Chose certaine, augmenter la rémunération des médecins de famille n’est pas la solution pour qu’ils suivent plus de patients, selon lui. « C’est le principe du revenu cible, explique Régis Blais. Un médecin qui gagne 300 000 $ par année, si on augmente son salaire de 10 %, il va peut-être dire : “À 300 000 $, moi j’en ai assez, je vais réduire mon temps de travail de 10 % et je vais gagner le même salaire”. »
La nouvelle génération de médecins de famille « a tendance à valoriser de façon raisonnable l’équilibre travail-famille », ajoute-t-il. Les jeunes ne veulent plus travailler 70 heures par semaine comme l’ont fait leurs prédécesseurs. « C’est louable et tout à fait justifié », dit Régis Blais.

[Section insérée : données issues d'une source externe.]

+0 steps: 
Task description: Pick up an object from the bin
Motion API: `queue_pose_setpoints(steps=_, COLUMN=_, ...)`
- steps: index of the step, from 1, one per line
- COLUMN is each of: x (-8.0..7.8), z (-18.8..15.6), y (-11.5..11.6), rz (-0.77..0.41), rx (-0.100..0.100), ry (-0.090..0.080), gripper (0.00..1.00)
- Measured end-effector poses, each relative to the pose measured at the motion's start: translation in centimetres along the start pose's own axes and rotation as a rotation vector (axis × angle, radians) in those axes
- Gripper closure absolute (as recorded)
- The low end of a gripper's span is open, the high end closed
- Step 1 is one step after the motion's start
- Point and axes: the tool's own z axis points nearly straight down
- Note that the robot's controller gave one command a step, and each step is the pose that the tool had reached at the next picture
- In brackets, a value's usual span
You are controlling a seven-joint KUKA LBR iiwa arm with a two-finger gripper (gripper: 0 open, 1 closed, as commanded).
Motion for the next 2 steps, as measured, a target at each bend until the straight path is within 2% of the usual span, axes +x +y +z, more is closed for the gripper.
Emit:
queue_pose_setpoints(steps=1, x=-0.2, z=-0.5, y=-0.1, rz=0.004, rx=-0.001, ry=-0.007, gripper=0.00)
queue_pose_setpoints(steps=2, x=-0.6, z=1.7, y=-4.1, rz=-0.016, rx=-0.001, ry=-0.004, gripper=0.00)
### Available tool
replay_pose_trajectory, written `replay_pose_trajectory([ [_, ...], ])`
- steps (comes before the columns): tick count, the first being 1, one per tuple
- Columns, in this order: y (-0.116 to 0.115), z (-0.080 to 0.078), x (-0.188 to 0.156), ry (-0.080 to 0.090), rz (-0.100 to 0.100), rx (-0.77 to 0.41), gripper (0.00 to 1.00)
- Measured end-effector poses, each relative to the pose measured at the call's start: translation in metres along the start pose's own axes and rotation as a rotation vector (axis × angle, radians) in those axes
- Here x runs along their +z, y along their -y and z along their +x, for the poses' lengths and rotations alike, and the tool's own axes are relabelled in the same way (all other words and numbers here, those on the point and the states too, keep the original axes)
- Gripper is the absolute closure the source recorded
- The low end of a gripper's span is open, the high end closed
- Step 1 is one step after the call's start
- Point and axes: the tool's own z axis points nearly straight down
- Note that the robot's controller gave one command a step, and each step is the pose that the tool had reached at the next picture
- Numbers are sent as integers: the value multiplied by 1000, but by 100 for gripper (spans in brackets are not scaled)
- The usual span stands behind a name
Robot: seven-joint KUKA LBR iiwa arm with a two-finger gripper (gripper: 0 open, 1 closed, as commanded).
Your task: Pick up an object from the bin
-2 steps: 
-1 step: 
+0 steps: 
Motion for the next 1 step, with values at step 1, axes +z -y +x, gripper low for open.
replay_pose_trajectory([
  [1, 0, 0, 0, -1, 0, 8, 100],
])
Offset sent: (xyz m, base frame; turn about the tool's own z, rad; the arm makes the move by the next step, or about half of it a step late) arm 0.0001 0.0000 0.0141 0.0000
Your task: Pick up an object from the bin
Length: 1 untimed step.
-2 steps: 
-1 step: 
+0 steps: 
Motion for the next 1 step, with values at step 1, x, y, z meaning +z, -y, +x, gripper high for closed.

La profession se féminise aussi. La proportion de femmes médecins de famille est passée de 40 % en 2011 à 50 % en 2020, selon le Collège des médecins du Québec. Ces omnipraticiennes « peuvent être obligées de réduire leur temps de travail » pour s’occuper de leurs enfants, rappelle Régis Blais. Un phénomène qui ne disparaîtra pas dans le futur. « On en a encore plus de femmes étudiantes que d’hommes [en médecine], dit-il. Il va falloir trouver des solutions. »
Reste à voir si le gouvernement Legault pourra mesurer la portée de tous ces enjeux grâce aux données qu’il réclame.